__WHAT YOU NEED TO DO__
The answer should be an exact repeat of the stretch of material below from the line containing "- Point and" through the line containing "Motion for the".

__SOURCE DATA__

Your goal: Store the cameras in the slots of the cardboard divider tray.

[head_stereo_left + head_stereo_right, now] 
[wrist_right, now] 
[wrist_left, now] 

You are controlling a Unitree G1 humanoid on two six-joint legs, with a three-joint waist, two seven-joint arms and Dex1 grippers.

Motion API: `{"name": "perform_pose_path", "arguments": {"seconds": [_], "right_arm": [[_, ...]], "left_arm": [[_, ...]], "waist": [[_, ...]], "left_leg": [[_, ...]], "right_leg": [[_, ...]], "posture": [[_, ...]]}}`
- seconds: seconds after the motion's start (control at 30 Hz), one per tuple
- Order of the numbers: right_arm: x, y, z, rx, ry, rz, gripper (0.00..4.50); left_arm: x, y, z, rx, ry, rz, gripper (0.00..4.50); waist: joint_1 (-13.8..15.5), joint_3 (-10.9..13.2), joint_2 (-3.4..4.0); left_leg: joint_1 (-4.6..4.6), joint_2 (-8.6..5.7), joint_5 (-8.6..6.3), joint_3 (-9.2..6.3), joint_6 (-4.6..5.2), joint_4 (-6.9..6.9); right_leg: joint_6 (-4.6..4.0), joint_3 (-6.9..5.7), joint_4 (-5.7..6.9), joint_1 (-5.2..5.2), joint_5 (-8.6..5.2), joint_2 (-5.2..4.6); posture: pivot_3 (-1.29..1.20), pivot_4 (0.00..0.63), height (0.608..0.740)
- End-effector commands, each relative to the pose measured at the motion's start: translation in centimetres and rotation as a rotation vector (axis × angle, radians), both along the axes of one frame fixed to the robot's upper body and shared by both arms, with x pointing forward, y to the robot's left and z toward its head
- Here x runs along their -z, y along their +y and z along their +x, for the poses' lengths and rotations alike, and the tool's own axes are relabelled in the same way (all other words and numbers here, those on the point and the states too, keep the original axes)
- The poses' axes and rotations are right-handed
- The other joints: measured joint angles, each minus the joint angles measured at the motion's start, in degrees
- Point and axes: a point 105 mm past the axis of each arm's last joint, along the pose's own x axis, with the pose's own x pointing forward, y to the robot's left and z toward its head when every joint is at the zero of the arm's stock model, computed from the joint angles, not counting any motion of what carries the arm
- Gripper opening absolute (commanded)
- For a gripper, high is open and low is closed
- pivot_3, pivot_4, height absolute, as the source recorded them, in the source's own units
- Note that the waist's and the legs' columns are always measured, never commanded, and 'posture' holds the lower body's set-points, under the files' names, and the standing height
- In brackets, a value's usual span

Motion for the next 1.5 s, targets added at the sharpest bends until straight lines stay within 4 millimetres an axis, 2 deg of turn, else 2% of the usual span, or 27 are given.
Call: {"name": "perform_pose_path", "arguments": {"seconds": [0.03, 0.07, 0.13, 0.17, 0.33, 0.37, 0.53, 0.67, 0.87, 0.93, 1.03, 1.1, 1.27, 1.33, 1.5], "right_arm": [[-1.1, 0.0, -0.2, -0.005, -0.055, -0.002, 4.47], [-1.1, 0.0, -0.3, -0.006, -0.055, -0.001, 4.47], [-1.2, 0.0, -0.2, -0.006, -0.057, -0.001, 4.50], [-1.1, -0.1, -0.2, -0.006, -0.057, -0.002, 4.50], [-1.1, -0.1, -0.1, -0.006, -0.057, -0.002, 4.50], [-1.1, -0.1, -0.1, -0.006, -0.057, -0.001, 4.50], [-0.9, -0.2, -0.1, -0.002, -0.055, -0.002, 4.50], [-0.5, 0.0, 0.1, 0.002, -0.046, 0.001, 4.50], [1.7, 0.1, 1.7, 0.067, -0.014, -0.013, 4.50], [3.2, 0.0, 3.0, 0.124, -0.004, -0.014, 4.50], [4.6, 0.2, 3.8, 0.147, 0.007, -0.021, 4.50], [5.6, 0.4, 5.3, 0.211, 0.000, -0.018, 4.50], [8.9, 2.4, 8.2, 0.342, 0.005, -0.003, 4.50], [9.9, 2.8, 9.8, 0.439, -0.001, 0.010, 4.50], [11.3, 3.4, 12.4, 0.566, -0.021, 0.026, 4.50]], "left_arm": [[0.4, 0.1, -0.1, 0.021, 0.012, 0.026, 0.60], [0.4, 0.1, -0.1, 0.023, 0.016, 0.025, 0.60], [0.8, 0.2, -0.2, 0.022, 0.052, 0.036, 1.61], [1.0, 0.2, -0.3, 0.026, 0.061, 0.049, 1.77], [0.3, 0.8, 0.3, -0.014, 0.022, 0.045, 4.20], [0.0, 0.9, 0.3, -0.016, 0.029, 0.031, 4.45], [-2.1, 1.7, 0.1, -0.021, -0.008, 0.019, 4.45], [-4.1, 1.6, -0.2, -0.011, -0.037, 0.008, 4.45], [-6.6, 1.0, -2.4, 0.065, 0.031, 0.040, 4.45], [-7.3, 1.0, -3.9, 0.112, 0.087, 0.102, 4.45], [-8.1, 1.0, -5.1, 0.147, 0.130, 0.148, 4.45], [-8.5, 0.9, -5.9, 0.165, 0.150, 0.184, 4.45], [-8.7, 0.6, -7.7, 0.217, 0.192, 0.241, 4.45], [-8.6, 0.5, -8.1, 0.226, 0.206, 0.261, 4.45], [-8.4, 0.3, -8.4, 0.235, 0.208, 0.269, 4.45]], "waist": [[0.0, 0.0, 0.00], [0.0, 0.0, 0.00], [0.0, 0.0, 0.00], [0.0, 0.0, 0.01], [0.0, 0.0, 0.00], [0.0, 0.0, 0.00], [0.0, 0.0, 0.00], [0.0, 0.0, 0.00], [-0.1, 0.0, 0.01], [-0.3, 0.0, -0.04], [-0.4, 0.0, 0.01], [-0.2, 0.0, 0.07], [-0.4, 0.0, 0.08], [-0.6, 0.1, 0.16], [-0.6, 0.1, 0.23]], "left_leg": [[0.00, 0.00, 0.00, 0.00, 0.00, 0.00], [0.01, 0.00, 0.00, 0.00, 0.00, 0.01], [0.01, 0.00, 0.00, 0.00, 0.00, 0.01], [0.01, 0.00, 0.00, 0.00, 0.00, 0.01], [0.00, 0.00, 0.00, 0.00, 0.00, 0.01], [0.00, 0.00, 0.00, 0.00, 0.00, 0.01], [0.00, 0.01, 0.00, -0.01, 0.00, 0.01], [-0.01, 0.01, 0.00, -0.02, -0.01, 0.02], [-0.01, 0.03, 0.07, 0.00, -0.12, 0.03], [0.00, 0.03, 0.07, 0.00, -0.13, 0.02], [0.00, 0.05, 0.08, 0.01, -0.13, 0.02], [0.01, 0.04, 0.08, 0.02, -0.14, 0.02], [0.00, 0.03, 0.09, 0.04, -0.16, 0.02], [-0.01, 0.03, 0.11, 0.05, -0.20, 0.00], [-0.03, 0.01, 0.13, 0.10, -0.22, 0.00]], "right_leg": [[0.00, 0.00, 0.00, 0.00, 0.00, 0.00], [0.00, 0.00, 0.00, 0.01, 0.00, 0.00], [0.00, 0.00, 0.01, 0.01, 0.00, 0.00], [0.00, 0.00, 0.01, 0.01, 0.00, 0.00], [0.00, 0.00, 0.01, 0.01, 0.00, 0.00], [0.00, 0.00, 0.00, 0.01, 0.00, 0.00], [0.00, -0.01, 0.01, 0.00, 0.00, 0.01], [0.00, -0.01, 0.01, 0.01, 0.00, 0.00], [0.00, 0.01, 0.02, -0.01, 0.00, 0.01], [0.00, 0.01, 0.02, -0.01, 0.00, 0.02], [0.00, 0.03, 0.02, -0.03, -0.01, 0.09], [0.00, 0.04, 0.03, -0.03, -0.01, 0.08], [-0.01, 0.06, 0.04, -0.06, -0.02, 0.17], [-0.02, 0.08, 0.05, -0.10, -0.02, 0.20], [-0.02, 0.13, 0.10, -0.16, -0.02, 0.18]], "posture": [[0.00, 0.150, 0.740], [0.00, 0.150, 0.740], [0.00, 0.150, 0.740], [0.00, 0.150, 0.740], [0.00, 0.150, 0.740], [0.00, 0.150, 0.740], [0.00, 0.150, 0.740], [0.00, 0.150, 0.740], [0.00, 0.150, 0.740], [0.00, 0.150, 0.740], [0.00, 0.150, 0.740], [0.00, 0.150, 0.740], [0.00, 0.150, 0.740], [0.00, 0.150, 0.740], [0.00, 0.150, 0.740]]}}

__TASK OUTPUT__
- Point and axes: a point 105 mm past the axis of each arm's last joint, along the pose's own x axis, with the pose's own x pointing forward, y to the robot's left and z toward its head when every joint is at the zero of the arm's stock model, computed from the joint angles, not counting any motion of what carries the arm
- Gripper opening absolute (commanded)
- For a gripper, high is open and low is closed
- pivot_3, pivot_4, height absolute, as the source recorded them, in the source's own units
- Note that the waist's and the legs' columns are always measured, never commanded, and 'posture' holds the lower body's set-points, under the files' names, and the standing height
- In brackets, a value's usual span

Motion for the next 1.5 s, targets added at the sharpest bends until straight lines stay within 4 millimetres an axis, 2 deg of turn, else 2% of the usual span, or 27 are given.

Nothing more remains to be added to this answer.